The first thing that had to be done was to buy up all the town lots that we could that usually sold for two or three hundred dollars per lot. Much to our benefit nobody else could see the value in scrubbing the dirt off this Diamond. Everyday as the Parkfield Cafe began its revival I also took note as California’s welcome mat of nice weather changed the state’s population in 1940 when I was five years old from 6,900,000 to today’s population of 40,000,000. I think most people that are living in our cities today are like the Imus brothers of the 1870’s, we just have to “get out of Dodge” even if it’s only for a day. The more crowded the living conditions get the evermore stressed any animal will get, that includes us.
Well, what are we the people going to do about it? I think for starters we need to give more importance to the value of open rangeland as places for people to recreate. Provided by ranchers on a voluntary basis who genuinely like people and can provide added income. It works really well with a livestock operation and is a wonderful adjunct to relieve some of the pressures on our, over-crowded, State and National Parks.

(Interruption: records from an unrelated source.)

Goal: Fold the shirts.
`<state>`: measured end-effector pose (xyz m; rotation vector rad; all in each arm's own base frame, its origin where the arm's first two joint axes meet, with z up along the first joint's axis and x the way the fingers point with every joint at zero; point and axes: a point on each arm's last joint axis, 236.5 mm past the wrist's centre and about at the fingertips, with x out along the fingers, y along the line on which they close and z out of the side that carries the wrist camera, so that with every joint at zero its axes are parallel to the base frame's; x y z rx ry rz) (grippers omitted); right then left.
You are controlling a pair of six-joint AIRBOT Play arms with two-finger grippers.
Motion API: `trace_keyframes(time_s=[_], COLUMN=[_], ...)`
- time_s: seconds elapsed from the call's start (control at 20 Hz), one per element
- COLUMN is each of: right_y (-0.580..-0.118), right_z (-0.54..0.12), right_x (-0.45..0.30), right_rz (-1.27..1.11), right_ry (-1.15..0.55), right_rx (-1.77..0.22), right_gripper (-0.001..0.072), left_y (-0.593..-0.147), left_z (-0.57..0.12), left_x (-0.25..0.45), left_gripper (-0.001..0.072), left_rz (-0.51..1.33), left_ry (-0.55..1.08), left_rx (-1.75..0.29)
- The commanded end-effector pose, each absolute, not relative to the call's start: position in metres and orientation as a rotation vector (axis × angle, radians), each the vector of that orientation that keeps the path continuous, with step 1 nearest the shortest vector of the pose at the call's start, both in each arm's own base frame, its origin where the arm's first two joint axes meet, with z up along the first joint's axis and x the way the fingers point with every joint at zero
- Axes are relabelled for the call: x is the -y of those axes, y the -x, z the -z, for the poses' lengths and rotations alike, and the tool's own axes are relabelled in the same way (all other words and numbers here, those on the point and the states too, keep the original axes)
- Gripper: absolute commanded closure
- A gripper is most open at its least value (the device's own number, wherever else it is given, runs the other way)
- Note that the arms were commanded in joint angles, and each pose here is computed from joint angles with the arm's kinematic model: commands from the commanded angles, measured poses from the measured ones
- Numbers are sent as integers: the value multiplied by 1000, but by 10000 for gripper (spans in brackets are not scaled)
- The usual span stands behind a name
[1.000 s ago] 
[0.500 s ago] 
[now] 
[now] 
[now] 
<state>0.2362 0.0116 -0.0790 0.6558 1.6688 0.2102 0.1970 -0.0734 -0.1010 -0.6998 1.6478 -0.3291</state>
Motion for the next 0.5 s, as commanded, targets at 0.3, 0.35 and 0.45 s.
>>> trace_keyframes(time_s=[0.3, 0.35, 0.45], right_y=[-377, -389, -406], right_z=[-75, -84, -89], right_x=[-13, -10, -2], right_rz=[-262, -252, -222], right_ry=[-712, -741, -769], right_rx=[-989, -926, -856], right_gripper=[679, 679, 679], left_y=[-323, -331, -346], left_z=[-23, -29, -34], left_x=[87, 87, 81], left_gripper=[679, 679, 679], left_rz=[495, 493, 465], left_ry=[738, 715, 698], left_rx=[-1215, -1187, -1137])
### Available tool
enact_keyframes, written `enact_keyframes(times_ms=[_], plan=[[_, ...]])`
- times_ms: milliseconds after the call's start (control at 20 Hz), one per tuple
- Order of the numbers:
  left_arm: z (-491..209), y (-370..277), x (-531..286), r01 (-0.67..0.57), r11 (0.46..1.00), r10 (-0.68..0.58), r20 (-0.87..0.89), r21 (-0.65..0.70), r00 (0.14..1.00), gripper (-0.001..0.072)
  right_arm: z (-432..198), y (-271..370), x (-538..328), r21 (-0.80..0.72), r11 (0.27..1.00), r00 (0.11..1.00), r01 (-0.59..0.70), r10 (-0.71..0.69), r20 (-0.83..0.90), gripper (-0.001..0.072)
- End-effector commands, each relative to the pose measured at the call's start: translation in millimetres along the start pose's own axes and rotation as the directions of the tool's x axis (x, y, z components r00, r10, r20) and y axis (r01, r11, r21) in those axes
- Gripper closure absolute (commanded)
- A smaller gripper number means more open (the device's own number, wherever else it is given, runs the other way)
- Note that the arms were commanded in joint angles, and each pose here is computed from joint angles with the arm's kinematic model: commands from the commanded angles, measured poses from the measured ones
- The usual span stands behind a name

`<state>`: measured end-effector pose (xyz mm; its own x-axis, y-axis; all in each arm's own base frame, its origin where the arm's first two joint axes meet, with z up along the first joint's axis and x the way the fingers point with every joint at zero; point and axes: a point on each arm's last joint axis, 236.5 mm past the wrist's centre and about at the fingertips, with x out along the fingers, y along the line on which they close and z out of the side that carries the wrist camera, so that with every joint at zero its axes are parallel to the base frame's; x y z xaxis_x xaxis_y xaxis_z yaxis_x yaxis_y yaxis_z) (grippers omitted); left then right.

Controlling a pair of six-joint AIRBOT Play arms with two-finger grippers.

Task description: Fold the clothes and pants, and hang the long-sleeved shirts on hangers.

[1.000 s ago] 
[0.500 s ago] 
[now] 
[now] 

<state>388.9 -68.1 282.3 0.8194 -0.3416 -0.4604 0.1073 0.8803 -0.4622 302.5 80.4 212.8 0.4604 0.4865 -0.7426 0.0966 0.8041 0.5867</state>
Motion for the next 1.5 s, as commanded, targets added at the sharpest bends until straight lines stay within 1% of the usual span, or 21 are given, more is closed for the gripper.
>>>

So let’s start by recognizing the recreational value of our private lands. These magnificent lands, these tranquil lands, need to be protected from man’s heavy hand and that “highest and best use” doesn’t have to always mean more subdivision and freeways to move all the traffic and it’s consequences of stress and anxious feelings. Maybe, if only the tax collector could see that tranquility and beauty in some places should be the highest and best use. I’m a realist so to think that beauty and tranquility could win out over taxes might be a stretch but it certainly has to be part of all our futures someday. So what about right now? How can Parkfield and its surroundings survive and prosper? Agritourism, that’s how. A favorite saying of any realtor worth his salt will utter these three words “location, location, location” and Parkfield is only one to four hours driving time from 30,000,000 million people. That’s pretty scary as you’ve got all the facilities on the one side that can provide a day or a week of Parkfield Magic, and on the other side all the unintended consequences when too many people discover Camelot right in the center of their universe. Which begs the question “how do we keep from rising to our level of incompetence?”
For those that have been to Parkfield how do we keep this magical place magical?